> [Problem requirements] Copy each line from the data that has the word "image" in it.

Given data below:

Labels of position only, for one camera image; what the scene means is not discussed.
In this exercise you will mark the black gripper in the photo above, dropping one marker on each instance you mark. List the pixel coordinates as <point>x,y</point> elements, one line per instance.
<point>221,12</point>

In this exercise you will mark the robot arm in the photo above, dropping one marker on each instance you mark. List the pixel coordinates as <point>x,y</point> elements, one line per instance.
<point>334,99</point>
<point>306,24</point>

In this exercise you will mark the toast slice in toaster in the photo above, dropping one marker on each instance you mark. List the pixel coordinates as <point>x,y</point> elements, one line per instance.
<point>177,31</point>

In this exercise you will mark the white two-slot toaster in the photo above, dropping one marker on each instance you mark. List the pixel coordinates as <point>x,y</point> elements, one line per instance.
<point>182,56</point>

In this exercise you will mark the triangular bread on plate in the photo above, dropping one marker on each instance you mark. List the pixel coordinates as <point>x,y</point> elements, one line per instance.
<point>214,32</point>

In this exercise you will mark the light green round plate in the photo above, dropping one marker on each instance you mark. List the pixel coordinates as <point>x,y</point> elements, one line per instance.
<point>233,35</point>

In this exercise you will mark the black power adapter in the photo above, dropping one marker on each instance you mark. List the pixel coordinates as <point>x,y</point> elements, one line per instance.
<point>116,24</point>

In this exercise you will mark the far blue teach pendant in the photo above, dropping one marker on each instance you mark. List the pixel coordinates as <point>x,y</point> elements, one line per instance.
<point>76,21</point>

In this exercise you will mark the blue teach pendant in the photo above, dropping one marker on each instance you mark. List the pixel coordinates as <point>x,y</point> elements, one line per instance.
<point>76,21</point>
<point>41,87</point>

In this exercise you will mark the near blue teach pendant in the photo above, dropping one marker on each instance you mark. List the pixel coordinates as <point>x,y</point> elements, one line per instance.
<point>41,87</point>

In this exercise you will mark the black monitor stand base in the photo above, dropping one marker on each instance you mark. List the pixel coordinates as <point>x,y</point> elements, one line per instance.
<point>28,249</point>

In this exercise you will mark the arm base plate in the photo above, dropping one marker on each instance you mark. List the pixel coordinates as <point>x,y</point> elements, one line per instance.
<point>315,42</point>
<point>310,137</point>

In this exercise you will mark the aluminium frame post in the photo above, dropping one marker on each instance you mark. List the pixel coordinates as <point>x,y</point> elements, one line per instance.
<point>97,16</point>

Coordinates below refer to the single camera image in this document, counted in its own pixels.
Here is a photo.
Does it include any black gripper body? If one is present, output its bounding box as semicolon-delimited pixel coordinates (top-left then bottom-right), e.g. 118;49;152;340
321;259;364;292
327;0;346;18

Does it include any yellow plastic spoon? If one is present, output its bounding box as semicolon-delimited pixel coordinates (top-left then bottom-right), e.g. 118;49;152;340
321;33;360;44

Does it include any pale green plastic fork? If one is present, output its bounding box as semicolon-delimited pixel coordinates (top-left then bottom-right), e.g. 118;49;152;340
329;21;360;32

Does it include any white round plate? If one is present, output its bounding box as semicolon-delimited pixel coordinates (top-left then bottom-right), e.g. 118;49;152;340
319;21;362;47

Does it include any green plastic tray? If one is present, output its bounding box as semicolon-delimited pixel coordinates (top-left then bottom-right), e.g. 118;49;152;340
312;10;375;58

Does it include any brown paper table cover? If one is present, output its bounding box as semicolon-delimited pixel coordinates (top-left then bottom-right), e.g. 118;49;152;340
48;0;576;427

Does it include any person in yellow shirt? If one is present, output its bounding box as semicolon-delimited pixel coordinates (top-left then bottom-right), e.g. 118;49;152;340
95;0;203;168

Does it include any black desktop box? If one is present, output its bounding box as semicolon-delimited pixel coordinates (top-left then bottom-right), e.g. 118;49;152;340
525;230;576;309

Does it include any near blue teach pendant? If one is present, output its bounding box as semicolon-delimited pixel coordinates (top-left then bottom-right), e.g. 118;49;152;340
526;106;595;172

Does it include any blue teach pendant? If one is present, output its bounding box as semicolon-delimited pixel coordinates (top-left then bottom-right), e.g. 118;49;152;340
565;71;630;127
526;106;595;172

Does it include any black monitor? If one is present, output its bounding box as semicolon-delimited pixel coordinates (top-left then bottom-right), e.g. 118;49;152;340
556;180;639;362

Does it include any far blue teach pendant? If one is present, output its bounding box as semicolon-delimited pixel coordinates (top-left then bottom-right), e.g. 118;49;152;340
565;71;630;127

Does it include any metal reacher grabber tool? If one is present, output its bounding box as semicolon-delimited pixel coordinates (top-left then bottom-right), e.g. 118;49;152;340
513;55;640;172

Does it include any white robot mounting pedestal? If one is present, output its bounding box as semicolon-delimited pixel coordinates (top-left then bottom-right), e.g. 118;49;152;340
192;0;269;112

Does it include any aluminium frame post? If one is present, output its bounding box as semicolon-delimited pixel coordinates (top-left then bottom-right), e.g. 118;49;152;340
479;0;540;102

End of Given data.

> [Response area]
Labels of position only, for one camera image; what the scene means is not discussed.
Coordinates below refer to the single camera image in this document, counted in its own pixels.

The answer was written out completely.